Val-d’Or, Quebec, October 12, 2018 – Orbit Garant Drilling Inc. (TSX: OGD) (“Orbit Garant” or the “Company”) today announced that its operating subsidiary based in Ouagadougou, Burkina Faso, Forage Orbit Garant BF S.A.S. (“Orbit Garant BF”), has acquired the drilling business of Projet Production International BF S.A., based in Burkina Faso, through an asset purchase agreement for a total purchase price of US$6.4 million (the “Acquisition”). Through the Acquisition, Orbit Garant BF has added 13 surface drills, related support equipment, and existing customer contracts in Burkina Faso. Orbit Garant BF has also retained approximately 100 employees, including experienced drillers and support personnel, who will now be based in Orbit Garant BF’s offices in Ouagadougou. The Company expects the Acquisition to add approximately C$12 million in incremental revenue and generate positive cash flow and earnings for its fiscal year ended June 30, 2019.
“Burkina Faso has emerged as one of largest gold producing countries in Africa and one of the most active exploration markets on the continent. This acquisition significantly strengthens our presence in Burkina Faso and the broader West African mineral drilling market, positioning us to pursue new growth opportunities,” said Eric Alexandre, President and CEO of Orbit Garant. “We are employing the same strategy with this acquisition as we did in Chile, namely to establish a presence in a targeted market and then strengthen that presence with a local, prudent acquisition. Three years ago, we had virtually no presence in Chile and today we are one of the larger mineral drilling companies in that market. We have an opportunity to duplicate that success in West Africa given the increasing drilling activity in that market.”
Orbit Garant will fund the US$6.4 million purchase price through draws on its credit facility and the issuance of common shares of the Company to Projet Production International BF S.A.. The cash component of the transaction is US$5.15 million, with US$2.575 million paid on closing, and US$2.575 million paid 12 months after the closing date. The remaining US$1.25 million of the purchase price will be satisfied through the issuance of 861,637common shares at a price of $1.8939per share, from the Company’s treasury. The price of the common shares is based on the volume weighted average price on the Toronto Stock Exchange for the five trading days preceding the closing day of the transaction, October 11, 2018.
About Orbit Garant
Headquartered in Val-d’Or, Quebec, Orbit Garant is one of the largest Canadian-based mineral drilling companies, providing both underground and surface drilling services in Canada and internationally through its 235 drill rigs and more than 1,200 employees. Orbit Garant provides services to major, intermediate and junior mining companies, through each stage of mining exploration, development and production. The Company also provides geotechnical drilling services to mining or mineral exploration companies, engineering and environmental consultant firms, and government agencies. For more information, please visit the Company’s website at orbitgarant.com.
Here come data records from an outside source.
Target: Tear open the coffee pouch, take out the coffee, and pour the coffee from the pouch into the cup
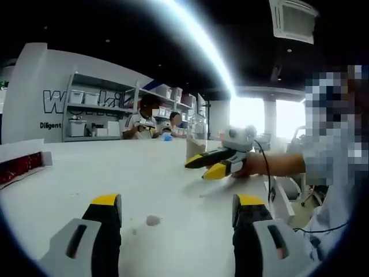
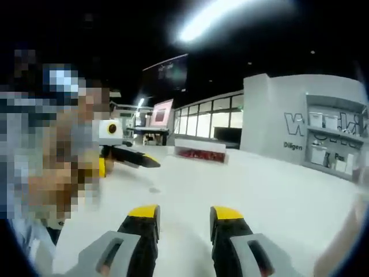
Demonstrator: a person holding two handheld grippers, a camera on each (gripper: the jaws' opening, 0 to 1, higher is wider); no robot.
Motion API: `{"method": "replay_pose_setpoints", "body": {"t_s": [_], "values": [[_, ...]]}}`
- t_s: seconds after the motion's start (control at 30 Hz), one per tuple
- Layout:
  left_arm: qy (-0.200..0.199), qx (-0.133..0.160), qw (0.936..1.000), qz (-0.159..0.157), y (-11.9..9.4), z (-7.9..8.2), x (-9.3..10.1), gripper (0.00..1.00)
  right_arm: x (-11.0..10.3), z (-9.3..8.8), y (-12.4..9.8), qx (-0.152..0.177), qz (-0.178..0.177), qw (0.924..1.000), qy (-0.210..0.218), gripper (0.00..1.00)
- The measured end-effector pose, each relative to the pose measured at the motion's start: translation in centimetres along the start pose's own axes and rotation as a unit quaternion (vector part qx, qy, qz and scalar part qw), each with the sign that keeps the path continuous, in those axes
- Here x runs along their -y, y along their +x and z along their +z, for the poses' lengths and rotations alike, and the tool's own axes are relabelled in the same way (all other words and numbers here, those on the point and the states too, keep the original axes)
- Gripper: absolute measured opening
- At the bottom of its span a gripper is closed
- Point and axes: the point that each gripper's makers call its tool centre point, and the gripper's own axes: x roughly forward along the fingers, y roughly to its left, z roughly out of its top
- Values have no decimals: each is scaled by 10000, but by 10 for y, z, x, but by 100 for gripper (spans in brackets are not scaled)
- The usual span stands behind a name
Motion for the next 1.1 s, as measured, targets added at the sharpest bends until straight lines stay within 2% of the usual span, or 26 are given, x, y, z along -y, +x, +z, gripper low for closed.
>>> {"method": "replay_pose_setpoints", "body": {"t_s": [0.1,0.27,0.5,0.57,0.73,0.87,1.1], "values": [[16,0,10000,51,0,0,-2,80,-1,5,7,89,206,9997,67,36],[56,-37,9998,211,0,-1,-6,80,-6,8,7,183,319,9993,-48,37],[41,-10,9998,177,0,1,-6,80,-8,14,-1,395,212,9989,-143,37],[58,-12,9998,186,0,1,-8,80,-11,18,-4,485,205,9986,-32,38],[105,2,9998,185,-1,2,-7,80,-23,24,-11,627,234,9977,-110,45],[98,-18,9998,196,-1,1,-7,80,-20,29,-19,782,114,9969,30,45],[82,-39,9998,183,-1,0,-7,80,-16,26,-18,719,11,9974,-27,45]]}}
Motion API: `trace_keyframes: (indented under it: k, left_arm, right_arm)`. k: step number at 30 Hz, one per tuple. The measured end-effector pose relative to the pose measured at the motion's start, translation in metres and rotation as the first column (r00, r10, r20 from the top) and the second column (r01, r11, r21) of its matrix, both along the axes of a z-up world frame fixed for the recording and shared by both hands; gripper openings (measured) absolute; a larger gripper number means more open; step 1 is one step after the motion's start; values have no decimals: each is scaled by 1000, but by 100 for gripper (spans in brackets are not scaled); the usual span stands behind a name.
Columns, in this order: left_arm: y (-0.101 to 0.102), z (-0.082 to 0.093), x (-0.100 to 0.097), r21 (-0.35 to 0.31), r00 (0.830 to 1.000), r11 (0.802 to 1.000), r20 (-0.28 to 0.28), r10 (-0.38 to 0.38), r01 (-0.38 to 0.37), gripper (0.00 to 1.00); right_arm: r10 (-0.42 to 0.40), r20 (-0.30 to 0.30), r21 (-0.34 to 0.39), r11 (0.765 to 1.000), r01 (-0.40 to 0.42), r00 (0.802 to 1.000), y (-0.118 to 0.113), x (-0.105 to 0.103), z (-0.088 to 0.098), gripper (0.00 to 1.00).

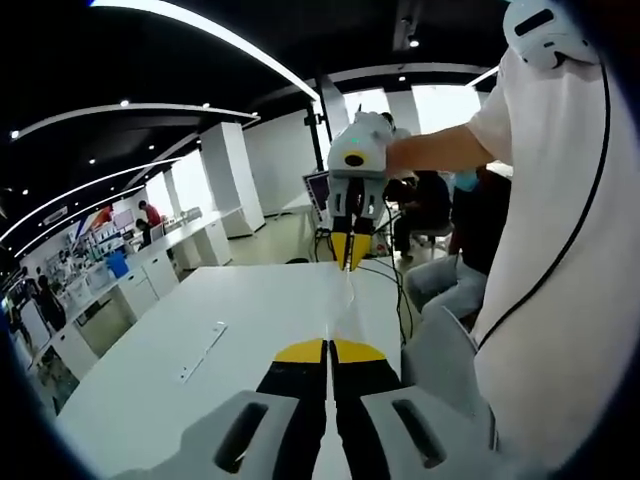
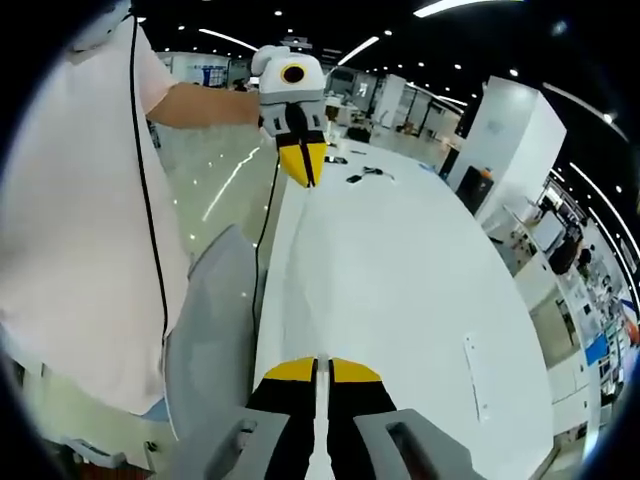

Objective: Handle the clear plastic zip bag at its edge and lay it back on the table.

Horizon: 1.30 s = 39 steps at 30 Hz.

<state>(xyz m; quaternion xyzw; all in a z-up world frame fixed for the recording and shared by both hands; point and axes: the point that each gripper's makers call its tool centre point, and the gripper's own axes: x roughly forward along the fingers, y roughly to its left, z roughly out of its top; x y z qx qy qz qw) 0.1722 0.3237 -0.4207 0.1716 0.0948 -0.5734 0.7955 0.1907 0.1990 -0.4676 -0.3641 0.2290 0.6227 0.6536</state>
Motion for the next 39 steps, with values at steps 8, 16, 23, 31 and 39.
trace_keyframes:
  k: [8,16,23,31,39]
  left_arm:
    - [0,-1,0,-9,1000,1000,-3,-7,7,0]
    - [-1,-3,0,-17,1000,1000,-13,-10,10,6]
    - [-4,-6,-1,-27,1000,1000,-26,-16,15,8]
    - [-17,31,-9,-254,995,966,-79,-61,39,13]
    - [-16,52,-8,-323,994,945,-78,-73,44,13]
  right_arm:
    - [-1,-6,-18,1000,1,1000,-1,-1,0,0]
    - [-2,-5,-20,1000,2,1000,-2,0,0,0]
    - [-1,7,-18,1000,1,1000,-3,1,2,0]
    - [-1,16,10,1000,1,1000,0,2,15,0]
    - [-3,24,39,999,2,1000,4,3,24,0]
This news release may contain forward-looking statements (within the meaning of applicable securities laws) relating to business of Orbit Garant Drilling Inc. (the “Company”) and the environment in which it operates. Forward-looking statements are identified by words such as “believe”, “anticipate”, “expect”, “intend”, “plan”, “will”, “may” and other similar expressions and include statements regarding the anticipated financial and operational benefits of its acquisition of the drilling business described in this press release. These statements are based on the Company’s expectations, estimates, forecasts and projections. They are not guarantees of future performance and involve risks and uncertainties that are difficult to control or predict. These risks and uncertainties are discussed in the Company’s regulatory filings available at www.sedar.com. There can be no assurance that forward-looking statements will prove to be accurate as actual outcomes and results may differ materially from those expressed in these forward-looking statements. Readers, therefore, should not place undue reliance on any such forward-looking statements. Further, a forward-looking statement speaks only as of the date on which such statement is made. The Company undertakes no obligation to publicly update any such statement or to reflect new information or the occurrence of future events or circumstances.